American civil rights lawyer (1908–1990)

Edward J. Ennis (1908–1990) was an American civil rights lawyer. He worked for the Department of Justice in the 1930s and 1940s, where as director of the alien enemy control unit he oversaw the Japanese American internment. He contributed to the American Civil Liberties Union's efforts to fight the internment, and after World War II resigned from the Department of Justice to join the ACLU, where he rose up through the organization and eventually served as its president from 1969 to 1976.

==Career==
Ennis graduated from Columbia University Law School in 1932, and went on to work for the Department of Justice for fourteen years. He was a member of the National Lawyers Guild in the 1930s, but withdrew from the organization, believing it to be under the influence of Communists. He held a variety of positions in the Department of Justice, including as general counsel for the Immigration and Naturalization Service, director of the alien enemy control unit, and administrator of foreign travel control. His role made him the administrator of the Japanese American internment. Ennis chose not resign from his role at that time, but he did help American Civil Liberties Union head Roger Baldwin to come up with legal strategies to oppose the internment, and testified at the trial of Gordon Hirabayashi about the Department of War's withholding of evidence relating to Japanese Americans' loyalty to the United States.
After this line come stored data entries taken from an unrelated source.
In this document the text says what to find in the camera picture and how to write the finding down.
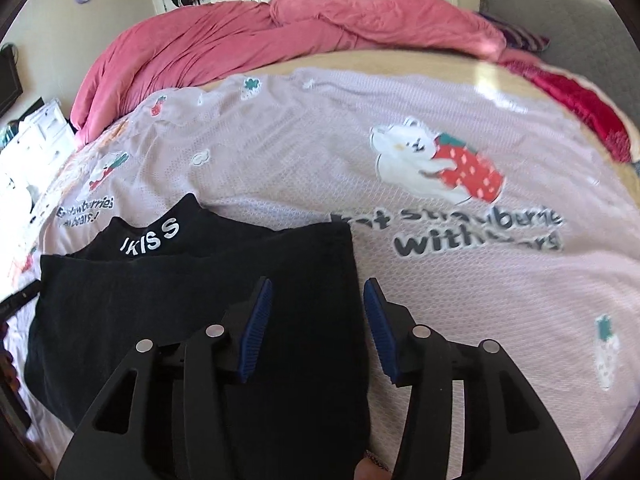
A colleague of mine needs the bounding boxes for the black garment with white letters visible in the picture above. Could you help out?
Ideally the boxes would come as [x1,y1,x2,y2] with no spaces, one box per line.
[67,192,281,263]

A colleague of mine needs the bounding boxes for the lilac strawberry print blanket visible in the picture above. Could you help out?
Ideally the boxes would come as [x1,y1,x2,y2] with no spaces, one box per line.
[0,67,636,480]

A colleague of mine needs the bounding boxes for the beige bed sheet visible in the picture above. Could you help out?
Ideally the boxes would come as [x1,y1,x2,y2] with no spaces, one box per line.
[200,47,640,196]

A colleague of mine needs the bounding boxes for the red fleece blanket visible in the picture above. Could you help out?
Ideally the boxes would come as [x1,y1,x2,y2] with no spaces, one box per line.
[500,57,640,163]

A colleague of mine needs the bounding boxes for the white drawer chest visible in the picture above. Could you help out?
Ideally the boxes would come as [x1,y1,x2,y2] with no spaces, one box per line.
[0,100,78,211]

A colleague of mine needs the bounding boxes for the grey pillow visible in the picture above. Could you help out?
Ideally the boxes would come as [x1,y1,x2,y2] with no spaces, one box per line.
[480,0,640,126]

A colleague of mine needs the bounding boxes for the pink duvet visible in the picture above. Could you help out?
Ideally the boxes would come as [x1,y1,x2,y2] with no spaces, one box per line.
[70,0,508,151]

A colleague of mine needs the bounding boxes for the striped pillow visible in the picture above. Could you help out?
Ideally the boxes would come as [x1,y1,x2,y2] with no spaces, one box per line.
[500,25,551,53]

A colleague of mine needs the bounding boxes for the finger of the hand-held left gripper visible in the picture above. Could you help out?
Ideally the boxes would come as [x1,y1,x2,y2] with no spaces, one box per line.
[0,280,43,318]
[0,372,32,433]

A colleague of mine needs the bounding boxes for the black monitor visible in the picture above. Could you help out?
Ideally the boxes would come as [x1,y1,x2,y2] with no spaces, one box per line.
[0,45,24,118]

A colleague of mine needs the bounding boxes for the black pants with orange cuffs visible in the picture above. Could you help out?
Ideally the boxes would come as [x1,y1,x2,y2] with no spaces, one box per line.
[24,220,372,480]

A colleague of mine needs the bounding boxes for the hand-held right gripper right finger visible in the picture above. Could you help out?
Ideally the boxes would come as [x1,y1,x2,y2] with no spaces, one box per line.
[362,279,583,480]

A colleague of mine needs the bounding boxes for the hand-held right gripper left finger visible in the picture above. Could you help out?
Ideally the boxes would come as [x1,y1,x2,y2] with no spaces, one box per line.
[55,276,275,480]

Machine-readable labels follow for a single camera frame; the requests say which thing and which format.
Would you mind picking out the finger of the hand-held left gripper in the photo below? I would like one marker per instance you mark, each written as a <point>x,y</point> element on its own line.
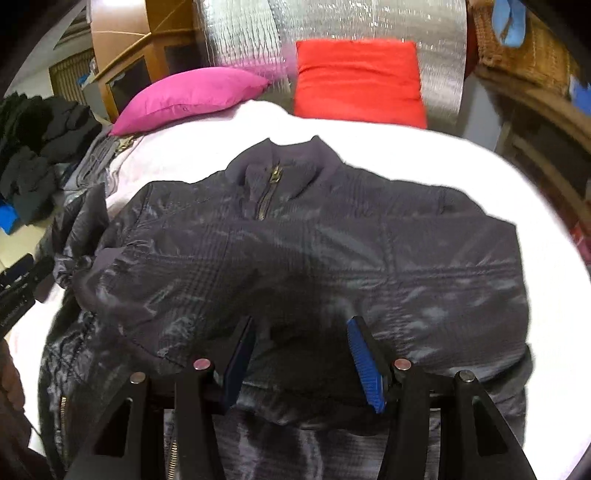
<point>25,272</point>

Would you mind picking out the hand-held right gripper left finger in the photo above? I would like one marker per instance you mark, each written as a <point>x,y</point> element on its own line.
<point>240,355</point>

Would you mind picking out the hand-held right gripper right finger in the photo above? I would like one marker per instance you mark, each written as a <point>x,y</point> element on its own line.
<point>367,364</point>

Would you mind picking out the dark checked zip jacket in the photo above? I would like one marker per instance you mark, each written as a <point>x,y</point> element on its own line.
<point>323,240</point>

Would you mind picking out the pile of black clothes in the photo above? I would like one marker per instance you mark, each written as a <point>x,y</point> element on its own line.
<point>41,138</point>

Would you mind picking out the bright blue cloth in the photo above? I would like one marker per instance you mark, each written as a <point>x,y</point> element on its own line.
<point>7,219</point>

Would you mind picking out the dark brown cloth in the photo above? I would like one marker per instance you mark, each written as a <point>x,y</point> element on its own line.
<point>9,387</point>

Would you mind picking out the dark shiny jacket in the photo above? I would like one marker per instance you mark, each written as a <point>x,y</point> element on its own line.
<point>286,438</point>

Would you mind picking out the grey zip jacket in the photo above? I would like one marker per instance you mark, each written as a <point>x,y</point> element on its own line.
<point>97,161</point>

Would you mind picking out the white blanket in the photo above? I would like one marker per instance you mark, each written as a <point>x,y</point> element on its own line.
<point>461,161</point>

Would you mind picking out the pink pillow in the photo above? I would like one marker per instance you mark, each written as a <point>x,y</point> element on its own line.
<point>184,97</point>

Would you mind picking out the wooden cabinet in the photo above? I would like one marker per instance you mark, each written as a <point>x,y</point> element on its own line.
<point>120,27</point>

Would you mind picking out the red pillow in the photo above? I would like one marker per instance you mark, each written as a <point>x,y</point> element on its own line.
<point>360,83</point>

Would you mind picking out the wooden shelf unit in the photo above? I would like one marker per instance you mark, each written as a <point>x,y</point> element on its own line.
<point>545,115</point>

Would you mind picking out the silver foil insulation mat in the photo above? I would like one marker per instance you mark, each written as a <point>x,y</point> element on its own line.
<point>231,32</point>

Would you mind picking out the wicker basket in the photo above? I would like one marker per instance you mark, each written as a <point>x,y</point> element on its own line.
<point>531,60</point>

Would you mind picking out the light blue cloth item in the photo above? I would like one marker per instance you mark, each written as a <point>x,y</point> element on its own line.
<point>505,25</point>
In 1946, Ennis did resign from the Department of Justice, and joined the board of the ACLU himself. He became the ACLU's general counsel in 1955, and was elected chairman of the ACLU in 1969, succeeding Ernest Angell who was retiring after 19 years with the organization. He served as ACLU president until 1976, during which time he called for the resignation of President Richard Nixon and an end to the property tax exemption enjoyed by religious organizations. Notwithstanding the former, he was critical of the zealousness of opposition to Nixon shown by Charles Morgan, Jr. of the ACLU's Washington, D.C. office. He was succeeded as ACLU president by Norman Dorsen. He remained a member of the ACLU executive committee until 1985.

==Death==
Ennis died of diabetes complications on January 7, 1990, at Lenox Hill Hospital in New York City. He was survived by his wife Marie Joyce and his stepson Mark C. Zauderer.